:: Excerpted data

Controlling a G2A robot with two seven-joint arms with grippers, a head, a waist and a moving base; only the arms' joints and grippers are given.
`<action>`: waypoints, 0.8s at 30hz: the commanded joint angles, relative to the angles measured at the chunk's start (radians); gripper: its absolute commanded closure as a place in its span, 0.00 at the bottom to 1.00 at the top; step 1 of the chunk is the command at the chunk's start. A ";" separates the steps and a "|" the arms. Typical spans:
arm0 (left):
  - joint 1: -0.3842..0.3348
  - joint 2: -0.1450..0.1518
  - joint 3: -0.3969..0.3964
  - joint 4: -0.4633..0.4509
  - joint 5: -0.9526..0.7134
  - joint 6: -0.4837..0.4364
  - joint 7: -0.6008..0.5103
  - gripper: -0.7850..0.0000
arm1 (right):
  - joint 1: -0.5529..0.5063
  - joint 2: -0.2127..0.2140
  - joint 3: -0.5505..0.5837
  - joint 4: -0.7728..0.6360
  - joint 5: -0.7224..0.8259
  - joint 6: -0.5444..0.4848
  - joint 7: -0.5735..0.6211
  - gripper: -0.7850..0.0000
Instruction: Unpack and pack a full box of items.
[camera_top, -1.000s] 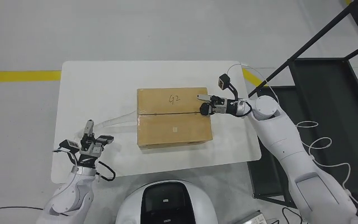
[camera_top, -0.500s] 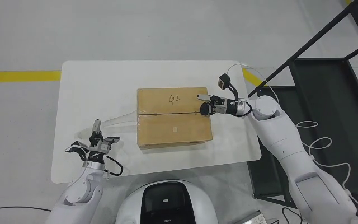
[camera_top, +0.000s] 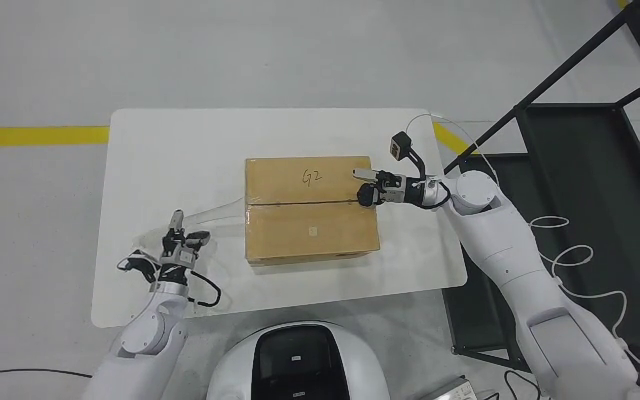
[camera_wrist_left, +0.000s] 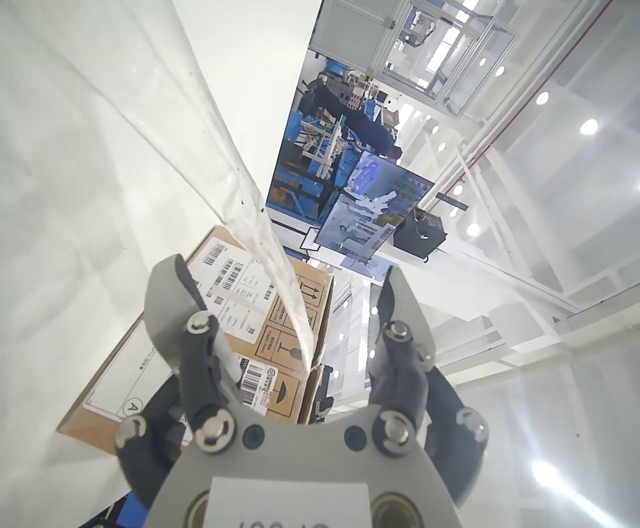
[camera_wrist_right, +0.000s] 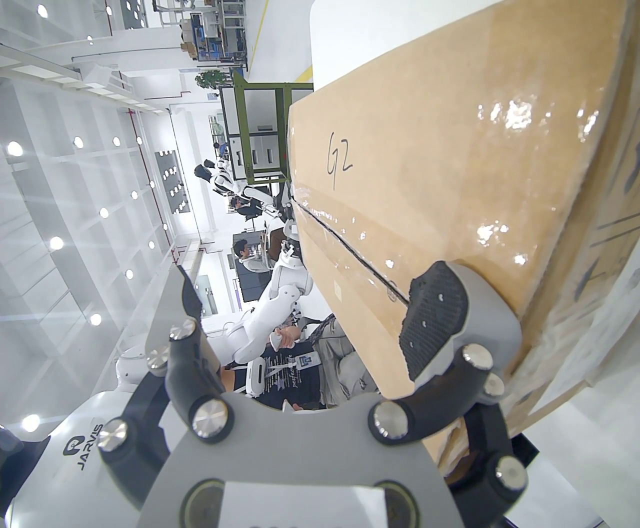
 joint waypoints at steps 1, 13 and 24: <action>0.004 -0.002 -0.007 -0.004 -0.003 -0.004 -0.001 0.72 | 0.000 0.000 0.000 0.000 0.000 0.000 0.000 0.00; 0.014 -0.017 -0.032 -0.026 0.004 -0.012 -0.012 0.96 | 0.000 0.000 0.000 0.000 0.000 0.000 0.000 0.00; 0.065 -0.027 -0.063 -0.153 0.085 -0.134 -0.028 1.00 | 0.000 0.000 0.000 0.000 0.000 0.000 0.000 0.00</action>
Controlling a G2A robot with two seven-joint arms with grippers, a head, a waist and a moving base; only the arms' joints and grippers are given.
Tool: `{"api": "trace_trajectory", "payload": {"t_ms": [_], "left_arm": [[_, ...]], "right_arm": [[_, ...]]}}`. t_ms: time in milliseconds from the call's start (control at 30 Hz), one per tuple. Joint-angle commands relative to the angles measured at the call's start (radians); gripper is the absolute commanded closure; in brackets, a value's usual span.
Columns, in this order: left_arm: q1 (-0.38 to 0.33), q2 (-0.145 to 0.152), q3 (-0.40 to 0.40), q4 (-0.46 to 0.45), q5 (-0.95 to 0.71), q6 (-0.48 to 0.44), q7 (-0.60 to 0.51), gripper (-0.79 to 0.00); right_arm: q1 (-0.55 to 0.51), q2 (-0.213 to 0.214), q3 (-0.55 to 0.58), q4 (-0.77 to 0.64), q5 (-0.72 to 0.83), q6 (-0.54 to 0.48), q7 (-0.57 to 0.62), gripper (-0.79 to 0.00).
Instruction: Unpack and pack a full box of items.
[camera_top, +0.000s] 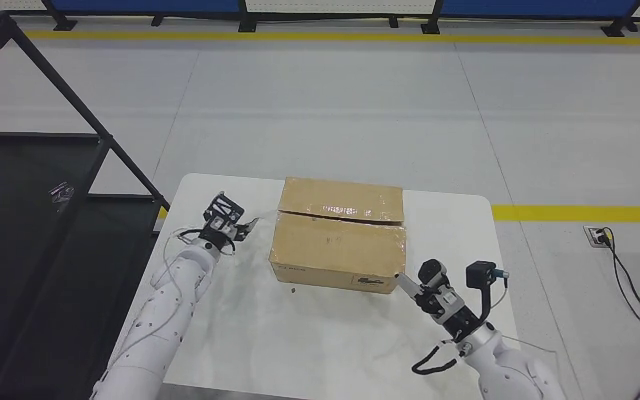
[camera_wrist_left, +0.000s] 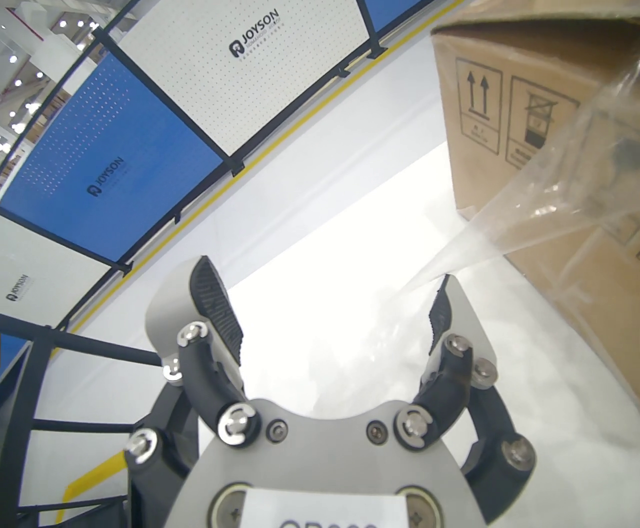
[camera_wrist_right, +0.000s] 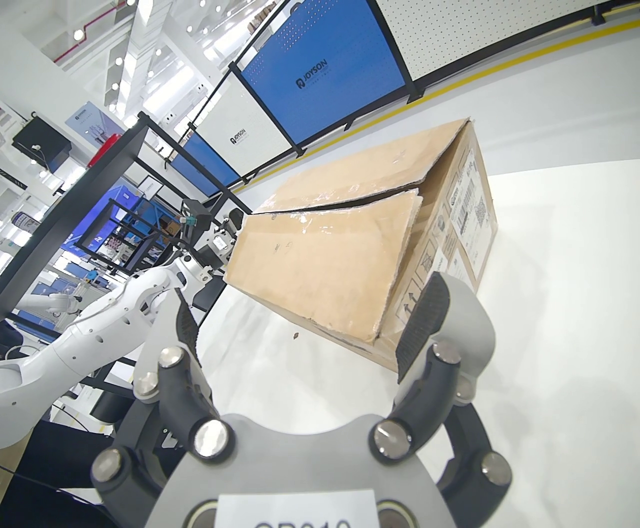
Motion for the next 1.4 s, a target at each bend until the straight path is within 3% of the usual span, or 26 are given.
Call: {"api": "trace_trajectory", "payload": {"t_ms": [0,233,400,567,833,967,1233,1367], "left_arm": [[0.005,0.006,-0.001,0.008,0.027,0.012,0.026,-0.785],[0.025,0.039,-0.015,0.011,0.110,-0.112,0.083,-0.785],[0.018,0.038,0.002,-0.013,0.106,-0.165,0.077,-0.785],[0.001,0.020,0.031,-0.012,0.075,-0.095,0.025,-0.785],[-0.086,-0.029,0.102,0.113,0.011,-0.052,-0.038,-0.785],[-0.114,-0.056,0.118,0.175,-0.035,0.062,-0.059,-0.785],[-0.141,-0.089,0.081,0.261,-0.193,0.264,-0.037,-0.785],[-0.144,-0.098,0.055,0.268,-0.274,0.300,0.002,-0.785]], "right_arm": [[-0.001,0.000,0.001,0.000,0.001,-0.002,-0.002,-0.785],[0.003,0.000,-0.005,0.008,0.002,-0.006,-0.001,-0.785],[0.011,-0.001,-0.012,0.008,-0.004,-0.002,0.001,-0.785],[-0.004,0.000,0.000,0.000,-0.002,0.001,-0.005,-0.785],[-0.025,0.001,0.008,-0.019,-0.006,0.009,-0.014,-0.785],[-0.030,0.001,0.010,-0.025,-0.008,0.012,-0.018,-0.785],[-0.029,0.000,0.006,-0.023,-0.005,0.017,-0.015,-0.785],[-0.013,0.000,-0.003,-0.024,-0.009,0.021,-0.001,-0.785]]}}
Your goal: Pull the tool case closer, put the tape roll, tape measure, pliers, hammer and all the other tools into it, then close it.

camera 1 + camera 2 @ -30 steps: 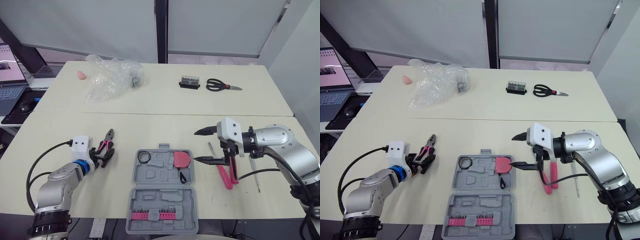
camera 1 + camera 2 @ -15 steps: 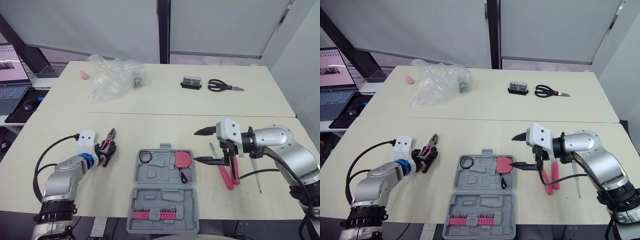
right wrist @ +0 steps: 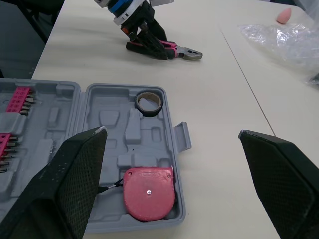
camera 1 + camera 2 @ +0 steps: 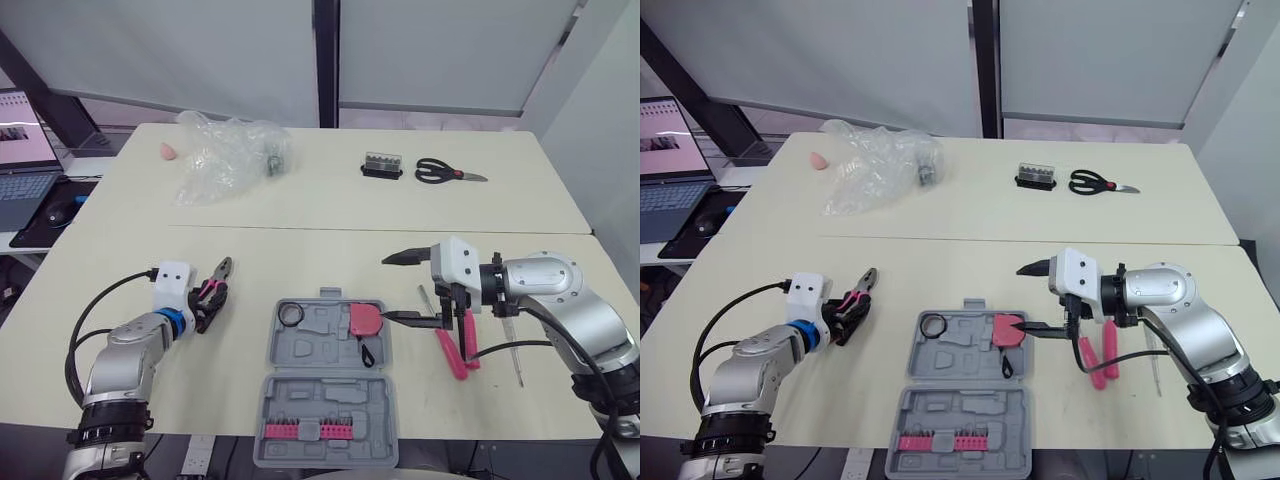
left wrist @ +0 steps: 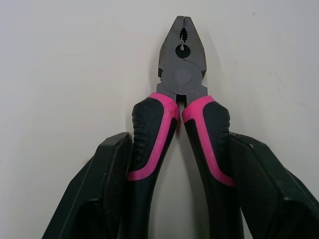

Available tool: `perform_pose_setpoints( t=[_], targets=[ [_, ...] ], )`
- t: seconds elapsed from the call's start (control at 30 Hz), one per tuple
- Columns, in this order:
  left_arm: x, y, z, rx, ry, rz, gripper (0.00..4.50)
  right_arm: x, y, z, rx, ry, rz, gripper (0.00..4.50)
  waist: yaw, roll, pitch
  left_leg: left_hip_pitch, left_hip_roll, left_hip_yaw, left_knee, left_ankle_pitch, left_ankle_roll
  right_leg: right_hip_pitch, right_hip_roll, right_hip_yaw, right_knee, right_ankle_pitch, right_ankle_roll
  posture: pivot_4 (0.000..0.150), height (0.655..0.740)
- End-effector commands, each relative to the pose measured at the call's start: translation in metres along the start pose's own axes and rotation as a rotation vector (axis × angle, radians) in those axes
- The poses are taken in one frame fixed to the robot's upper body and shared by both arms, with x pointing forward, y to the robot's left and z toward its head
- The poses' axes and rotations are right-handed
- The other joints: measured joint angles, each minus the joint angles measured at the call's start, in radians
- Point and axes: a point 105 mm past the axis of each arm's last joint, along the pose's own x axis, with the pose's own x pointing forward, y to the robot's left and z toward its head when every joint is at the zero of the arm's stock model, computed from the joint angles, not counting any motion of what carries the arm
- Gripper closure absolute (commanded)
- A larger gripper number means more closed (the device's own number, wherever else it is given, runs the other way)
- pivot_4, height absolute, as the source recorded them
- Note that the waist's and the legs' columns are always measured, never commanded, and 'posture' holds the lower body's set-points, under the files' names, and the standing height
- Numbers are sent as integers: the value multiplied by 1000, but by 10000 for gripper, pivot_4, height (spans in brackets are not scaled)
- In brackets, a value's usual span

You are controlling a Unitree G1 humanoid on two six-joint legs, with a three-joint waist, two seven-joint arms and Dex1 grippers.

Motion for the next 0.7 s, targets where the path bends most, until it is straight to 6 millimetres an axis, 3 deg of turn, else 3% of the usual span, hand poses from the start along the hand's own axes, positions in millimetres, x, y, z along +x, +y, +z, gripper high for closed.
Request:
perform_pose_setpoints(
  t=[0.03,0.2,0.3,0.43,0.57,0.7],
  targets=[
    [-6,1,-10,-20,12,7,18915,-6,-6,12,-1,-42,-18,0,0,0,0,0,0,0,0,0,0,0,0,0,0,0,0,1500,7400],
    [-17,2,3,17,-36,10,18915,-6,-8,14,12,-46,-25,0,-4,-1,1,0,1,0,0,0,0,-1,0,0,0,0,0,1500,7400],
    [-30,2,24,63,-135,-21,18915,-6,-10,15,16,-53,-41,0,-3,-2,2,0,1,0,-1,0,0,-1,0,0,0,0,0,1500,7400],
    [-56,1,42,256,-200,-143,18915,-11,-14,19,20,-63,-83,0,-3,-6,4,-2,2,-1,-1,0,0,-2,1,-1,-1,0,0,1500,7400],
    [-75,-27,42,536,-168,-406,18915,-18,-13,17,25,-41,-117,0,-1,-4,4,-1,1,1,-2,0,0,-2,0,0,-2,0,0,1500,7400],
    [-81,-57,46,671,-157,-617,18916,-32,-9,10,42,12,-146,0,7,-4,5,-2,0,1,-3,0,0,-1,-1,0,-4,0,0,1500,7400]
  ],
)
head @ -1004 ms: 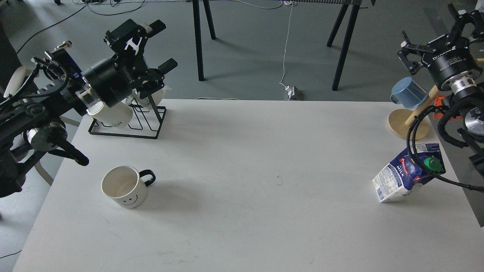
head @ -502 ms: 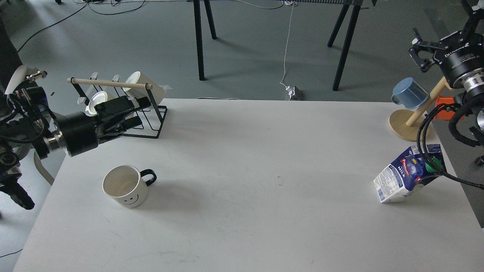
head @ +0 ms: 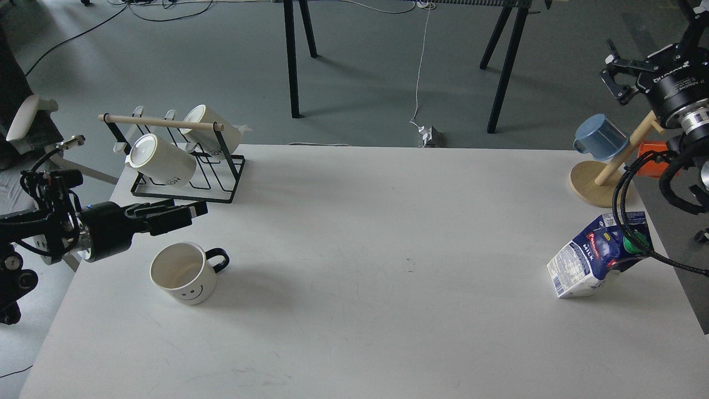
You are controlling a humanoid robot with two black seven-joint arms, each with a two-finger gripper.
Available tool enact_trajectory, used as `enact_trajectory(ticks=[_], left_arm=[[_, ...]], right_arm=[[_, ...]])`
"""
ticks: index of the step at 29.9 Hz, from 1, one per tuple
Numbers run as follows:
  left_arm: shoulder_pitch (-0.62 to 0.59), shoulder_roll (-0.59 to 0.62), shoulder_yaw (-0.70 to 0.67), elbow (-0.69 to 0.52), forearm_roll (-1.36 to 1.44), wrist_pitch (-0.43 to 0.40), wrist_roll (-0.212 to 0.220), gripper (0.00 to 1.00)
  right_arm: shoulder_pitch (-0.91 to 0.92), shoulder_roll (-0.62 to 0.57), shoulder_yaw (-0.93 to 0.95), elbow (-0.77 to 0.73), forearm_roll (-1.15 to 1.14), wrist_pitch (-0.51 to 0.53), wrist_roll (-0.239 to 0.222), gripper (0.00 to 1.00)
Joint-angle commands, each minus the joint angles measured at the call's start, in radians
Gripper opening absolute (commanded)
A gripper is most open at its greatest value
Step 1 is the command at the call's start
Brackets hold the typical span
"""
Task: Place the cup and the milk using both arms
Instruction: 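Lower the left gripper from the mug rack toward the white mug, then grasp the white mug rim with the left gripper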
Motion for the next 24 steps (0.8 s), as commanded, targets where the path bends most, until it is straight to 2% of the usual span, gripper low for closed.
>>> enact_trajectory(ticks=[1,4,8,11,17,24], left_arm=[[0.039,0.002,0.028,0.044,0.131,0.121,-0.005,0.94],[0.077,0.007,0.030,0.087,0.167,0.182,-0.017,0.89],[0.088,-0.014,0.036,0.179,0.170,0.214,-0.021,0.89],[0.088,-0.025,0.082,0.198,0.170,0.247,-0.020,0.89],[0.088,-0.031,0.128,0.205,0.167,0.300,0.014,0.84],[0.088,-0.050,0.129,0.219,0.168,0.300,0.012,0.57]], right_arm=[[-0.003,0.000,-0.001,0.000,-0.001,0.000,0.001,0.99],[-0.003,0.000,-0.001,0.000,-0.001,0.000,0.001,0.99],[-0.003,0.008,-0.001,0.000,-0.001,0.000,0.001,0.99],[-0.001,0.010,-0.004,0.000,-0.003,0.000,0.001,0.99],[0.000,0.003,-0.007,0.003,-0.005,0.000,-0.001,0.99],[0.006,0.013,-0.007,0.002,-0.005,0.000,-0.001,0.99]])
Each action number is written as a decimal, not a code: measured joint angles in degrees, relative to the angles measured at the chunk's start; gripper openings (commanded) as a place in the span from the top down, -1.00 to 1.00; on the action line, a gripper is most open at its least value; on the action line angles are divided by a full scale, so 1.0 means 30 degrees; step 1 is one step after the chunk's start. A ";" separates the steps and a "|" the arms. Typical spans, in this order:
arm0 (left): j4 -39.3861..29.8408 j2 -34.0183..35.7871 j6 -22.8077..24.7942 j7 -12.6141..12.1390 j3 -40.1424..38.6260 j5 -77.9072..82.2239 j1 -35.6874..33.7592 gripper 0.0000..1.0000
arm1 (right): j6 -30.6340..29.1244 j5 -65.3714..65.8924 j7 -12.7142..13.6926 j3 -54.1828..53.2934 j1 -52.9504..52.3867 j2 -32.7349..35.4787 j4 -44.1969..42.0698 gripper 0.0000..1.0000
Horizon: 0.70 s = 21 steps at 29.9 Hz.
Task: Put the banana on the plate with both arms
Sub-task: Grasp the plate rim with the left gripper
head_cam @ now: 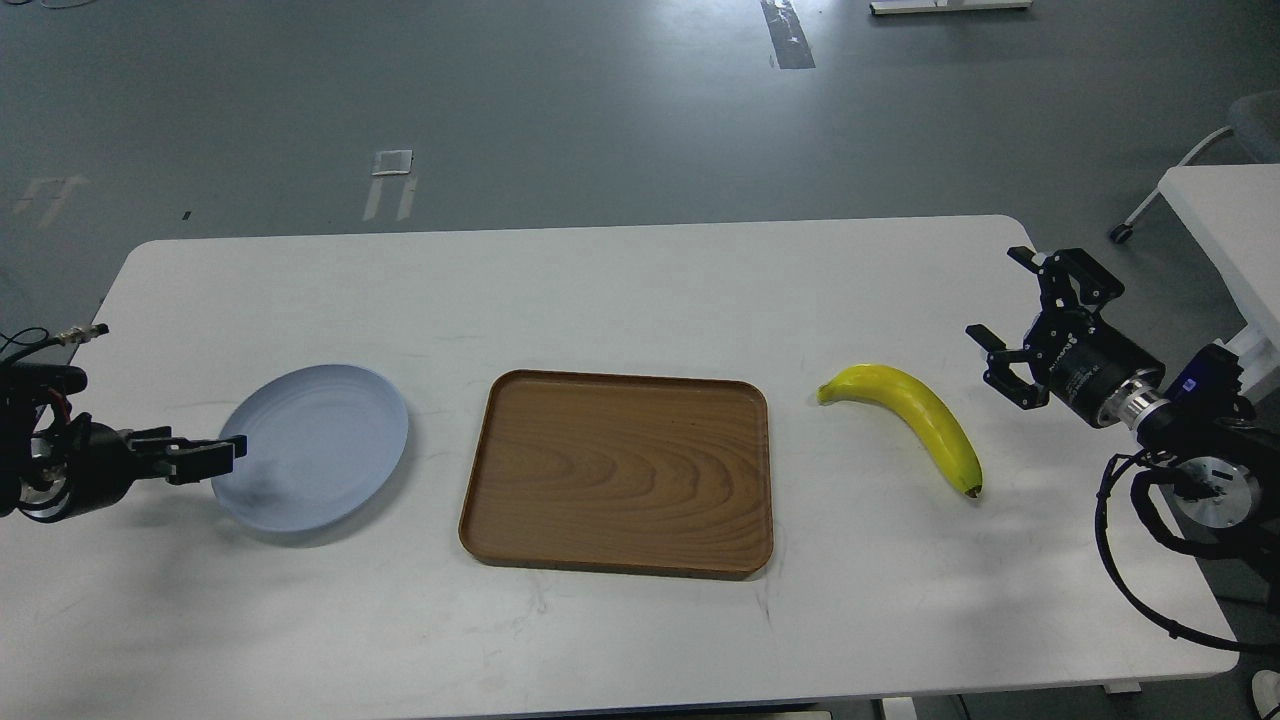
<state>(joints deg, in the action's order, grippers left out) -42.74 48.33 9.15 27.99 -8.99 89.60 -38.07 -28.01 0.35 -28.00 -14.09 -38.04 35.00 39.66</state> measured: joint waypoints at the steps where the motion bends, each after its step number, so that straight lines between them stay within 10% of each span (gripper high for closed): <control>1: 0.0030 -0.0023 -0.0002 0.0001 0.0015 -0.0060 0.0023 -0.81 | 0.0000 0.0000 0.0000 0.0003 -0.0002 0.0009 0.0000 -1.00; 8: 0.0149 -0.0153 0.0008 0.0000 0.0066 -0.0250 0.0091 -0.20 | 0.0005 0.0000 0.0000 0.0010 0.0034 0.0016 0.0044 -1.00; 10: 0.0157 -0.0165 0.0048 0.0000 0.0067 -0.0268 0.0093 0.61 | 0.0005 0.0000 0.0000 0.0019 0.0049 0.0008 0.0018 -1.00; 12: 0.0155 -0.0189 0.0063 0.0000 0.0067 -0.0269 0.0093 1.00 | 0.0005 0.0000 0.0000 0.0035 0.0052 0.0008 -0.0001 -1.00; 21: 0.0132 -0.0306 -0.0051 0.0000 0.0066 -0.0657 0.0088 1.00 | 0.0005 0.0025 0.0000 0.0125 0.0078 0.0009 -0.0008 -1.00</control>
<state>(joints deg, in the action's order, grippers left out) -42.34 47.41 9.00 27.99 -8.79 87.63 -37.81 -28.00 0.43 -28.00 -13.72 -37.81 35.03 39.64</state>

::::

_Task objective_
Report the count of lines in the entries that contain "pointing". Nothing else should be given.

_Response area_
2